Further preferably, the first handedness is opposite of the second handedness. This allows a very efficient securement of the bone screw assembly against rotational moments.

Preferably, the first external screw thread has a lead length which is preferably at least twice the lead length of said second external screw thread or vice versa. With this configuration, an efficient securement of the bone screw assembly against rotational moments may be achieved.

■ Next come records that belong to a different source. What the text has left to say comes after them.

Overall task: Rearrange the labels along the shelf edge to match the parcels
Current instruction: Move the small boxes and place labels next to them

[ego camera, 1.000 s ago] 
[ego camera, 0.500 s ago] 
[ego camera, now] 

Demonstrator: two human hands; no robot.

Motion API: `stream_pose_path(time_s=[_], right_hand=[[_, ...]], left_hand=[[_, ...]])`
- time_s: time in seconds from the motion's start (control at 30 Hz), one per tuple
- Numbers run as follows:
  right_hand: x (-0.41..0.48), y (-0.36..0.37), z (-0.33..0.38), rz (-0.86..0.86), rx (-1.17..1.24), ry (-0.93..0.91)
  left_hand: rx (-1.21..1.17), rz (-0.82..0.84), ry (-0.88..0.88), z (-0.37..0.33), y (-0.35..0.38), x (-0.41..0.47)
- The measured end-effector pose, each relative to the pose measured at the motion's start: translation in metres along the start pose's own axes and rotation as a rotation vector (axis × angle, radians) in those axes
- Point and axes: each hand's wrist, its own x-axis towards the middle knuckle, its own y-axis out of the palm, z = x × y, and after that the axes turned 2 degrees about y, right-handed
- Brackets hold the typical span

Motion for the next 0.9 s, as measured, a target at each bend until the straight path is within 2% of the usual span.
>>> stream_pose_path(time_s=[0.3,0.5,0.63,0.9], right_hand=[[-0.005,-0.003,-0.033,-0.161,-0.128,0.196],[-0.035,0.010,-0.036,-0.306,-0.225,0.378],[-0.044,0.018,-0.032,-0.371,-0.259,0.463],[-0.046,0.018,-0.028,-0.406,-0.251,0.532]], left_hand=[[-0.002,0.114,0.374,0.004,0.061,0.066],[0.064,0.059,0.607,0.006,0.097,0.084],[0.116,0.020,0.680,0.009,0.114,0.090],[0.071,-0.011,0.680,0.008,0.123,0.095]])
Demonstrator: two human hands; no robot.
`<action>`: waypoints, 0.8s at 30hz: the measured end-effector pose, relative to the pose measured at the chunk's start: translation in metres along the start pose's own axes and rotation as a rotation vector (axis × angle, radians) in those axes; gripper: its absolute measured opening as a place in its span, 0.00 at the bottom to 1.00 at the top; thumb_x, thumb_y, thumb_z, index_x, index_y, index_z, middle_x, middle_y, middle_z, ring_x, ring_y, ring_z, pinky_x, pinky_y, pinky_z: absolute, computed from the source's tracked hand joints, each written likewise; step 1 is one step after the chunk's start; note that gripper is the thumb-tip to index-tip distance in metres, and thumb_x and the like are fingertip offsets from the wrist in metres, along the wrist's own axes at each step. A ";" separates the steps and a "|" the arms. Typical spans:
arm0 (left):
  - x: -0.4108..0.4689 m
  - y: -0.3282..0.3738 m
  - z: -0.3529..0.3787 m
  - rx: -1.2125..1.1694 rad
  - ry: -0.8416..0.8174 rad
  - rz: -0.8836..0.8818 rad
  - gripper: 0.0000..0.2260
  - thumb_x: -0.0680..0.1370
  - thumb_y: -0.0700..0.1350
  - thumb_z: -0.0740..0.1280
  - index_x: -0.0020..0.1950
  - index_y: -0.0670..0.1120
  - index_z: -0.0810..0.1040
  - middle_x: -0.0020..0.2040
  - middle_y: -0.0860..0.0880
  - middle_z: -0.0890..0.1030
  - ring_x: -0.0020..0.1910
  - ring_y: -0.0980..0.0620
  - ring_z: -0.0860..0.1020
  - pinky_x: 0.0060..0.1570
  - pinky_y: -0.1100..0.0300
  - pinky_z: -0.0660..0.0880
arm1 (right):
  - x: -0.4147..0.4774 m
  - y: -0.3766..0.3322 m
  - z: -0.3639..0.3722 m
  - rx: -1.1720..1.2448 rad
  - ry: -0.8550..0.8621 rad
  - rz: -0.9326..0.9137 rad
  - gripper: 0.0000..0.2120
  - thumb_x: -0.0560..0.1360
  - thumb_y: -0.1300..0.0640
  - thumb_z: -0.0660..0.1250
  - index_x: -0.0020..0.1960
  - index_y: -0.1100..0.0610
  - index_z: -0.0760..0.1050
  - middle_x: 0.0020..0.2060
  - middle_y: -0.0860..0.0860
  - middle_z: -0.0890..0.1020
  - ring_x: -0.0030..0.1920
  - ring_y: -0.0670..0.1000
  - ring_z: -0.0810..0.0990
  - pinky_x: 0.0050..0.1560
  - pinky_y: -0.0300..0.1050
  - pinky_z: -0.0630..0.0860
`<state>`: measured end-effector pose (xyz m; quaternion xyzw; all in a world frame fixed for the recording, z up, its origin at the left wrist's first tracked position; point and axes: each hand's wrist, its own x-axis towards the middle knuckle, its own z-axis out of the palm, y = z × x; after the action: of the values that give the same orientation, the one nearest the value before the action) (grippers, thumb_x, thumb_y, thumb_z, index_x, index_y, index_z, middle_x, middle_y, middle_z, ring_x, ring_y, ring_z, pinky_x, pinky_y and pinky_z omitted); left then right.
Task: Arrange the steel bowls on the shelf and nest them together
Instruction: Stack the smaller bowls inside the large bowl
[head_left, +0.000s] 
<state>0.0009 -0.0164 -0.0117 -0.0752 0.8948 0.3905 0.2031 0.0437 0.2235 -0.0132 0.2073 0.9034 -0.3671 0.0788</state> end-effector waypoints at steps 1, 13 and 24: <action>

Alternatively, the bone screw assembly further comprises a third bone screw element with at least one third screw thread having the second handedness or the second lead length, wherein the internal thread feature is located within the central channel and extends up to the second end of the elongated body.

With this configuration, the third bone screw element may be secured to the first bone screw element at the second end by means of interaction of the third screw thread with the internal thread feature. This allows using the inventive bone screw assembly to secure two bone fragments together, while the bone screw assembly is secured against any rotational momentum in both bone fragments.

The third bone screw element may have a constant diameter, but preferably comprises a body having two different diameters. One diameter is chosen such that the third screw thread arranged thereon may be engaged with the internal thread feature, while the other diameter may be chosen to equal the diameter of the remaining portion of the second bone screw element. Alternatively, the other diameter may be chosen such as to be equal to the diameter of the threaded first end of the first bone screw element.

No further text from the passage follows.